松陰だけではない安政大獄の毛利家
※人気ブログランキングの順位の上昇にご協力ください。恐縮ですが、ご覧になられましたら右側の「人気ブログランキング」の部分をクリックしてください。
昨日の京都新聞文化センターの松陰講座は、「安政の大獄と長州毛利家―吉田松陰の周辺」をいたした。安政の大獄における毛利家といえば、吉田松陰のみに特化されるが、決してそうではない。松陰関係史料だけではなく、「井伊家史料」(大日本維新史料のうち)などによって実態解明を試みた。
たとえば公家屋敷への投書問題では、従前松陰の筆跡だと梅田雲浜が指摘したので、松陰は江戸送りにされたといわれる。
が、実は松陰だけではなく、文章の「中程より末文」までは赤祢武人の筆跡に「七八歩程似寄」ると頼三樹三郎(三樹八郎)と梅田が証言している。しかし赤祢は江戸送りにはならなかった。
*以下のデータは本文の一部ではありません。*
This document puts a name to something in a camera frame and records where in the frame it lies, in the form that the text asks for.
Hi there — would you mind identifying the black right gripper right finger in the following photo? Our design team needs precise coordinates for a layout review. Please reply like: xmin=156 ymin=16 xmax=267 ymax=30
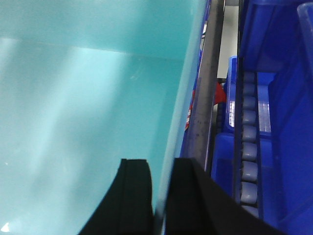
xmin=165 ymin=158 xmax=281 ymax=235

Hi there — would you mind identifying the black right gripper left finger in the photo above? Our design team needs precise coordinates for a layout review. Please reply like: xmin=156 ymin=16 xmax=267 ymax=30
xmin=79 ymin=159 xmax=154 ymax=235

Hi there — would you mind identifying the light blue plastic bin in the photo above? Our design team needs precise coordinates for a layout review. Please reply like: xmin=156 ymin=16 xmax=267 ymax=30
xmin=0 ymin=0 xmax=209 ymax=235

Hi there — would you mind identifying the dark blue bin upper right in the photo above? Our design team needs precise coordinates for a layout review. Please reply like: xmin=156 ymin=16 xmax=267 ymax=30
xmin=211 ymin=0 xmax=313 ymax=235

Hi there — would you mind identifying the grey roller track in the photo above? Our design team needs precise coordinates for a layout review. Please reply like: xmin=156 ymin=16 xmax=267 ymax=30
xmin=233 ymin=56 xmax=263 ymax=219

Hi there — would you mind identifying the red snack package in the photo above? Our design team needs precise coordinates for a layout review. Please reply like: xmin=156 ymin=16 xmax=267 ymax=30
xmin=214 ymin=82 xmax=226 ymax=105

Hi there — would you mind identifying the grey metal shelf post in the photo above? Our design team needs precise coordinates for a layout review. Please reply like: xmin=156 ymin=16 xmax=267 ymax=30
xmin=188 ymin=0 xmax=225 ymax=162

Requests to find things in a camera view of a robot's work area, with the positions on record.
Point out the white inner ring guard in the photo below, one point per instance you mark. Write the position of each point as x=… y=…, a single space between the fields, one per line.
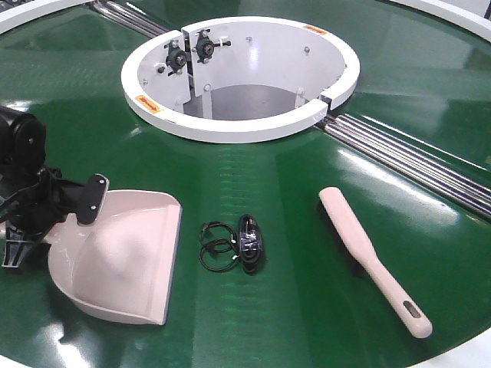
x=278 y=77

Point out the left steel roller set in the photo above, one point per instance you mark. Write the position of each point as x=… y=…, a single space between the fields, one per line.
x=129 y=18

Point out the white rim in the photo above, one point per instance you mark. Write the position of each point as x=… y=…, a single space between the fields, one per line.
x=16 y=13
x=466 y=19

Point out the green conveyor belt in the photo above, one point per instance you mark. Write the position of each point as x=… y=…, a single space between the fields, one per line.
x=262 y=278

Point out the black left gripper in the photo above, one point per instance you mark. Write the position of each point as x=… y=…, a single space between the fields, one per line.
x=35 y=208

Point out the left black bearing mount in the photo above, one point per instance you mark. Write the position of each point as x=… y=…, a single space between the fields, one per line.
x=176 y=58

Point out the pink hand brush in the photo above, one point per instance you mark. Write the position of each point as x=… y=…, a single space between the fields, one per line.
x=359 y=245

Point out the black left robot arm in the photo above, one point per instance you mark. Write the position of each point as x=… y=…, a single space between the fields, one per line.
x=23 y=155

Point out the black bearing mount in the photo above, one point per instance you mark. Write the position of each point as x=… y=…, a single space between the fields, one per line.
x=205 y=47
x=176 y=58

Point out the white outer rim left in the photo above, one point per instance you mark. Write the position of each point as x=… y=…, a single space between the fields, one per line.
x=16 y=13

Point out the right steel roller set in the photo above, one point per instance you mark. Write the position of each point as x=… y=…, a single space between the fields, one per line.
x=416 y=163

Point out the steel roller set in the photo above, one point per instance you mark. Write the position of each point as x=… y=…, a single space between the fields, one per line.
x=129 y=18
x=416 y=163

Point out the pink plastic dustpan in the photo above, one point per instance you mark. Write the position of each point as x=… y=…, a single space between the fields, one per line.
x=119 y=268

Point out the white outer rim right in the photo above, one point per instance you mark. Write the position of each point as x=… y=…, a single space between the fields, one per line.
x=466 y=19

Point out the right black bearing mount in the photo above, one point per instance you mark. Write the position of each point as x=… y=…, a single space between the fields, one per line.
x=205 y=47

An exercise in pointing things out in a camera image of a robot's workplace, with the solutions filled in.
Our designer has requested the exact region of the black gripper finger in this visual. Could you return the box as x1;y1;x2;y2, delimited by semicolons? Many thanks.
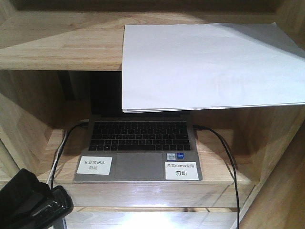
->
0;168;51;224

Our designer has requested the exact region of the black stapler orange button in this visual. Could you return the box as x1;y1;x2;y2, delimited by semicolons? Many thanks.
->
0;185;74;229

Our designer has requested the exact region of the white paper stack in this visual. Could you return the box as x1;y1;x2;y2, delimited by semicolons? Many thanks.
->
122;23;305;113

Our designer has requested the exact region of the grey usb hub adapter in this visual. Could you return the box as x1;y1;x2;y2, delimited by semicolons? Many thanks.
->
53;217;67;229

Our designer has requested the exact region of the white label sticker left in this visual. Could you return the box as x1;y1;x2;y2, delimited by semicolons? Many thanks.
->
76;156;112;175

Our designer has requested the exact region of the white label sticker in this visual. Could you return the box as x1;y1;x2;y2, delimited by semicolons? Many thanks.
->
165;161;200;181
76;156;112;175

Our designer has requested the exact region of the grey open laptop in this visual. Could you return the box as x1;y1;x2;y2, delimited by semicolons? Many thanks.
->
74;71;203;183

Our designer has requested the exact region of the white label sticker right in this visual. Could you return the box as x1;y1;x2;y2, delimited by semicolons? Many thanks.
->
165;161;200;181

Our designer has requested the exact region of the wooden shelf unit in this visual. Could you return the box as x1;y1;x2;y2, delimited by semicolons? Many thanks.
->
0;0;305;229

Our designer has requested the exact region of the white cable left of laptop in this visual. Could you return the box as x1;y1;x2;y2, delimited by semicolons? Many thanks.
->
46;119;89;186

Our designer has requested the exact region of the black cable left of laptop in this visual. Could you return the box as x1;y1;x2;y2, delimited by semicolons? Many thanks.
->
50;122;88;189

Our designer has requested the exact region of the black cable of laptop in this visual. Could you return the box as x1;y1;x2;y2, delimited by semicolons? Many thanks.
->
50;122;88;189
193;125;241;229

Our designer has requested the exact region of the black cable right of laptop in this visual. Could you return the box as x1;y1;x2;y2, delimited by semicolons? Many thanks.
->
193;125;241;229
その他、大楽源太郎や久坂玄瑞、中村道太郎(のち九郎)、宍戸九郎兵衛(のち左馬介)、周布政之助など毛利家中の者が多数話題にされている。
毛利家にとっての安政大獄の嫌疑は、松陰だけとは決していえない。
それにしても文久・元治期長州毛利家を研究対象にしていると、故梅田雲浜のネットワークが活きていることをビンビン感じる。梅田の供述に登場する人物が、文久・元治期に活躍する者やその周辺の人物が多いのである。
梅田研究は安政大獄で終えてはいけない。たとえば池田屋事件犠牲者は、古高俊太郎・大高又次郎・西川耕蔵及びその家族が、梅田門下かその至近にいる者である。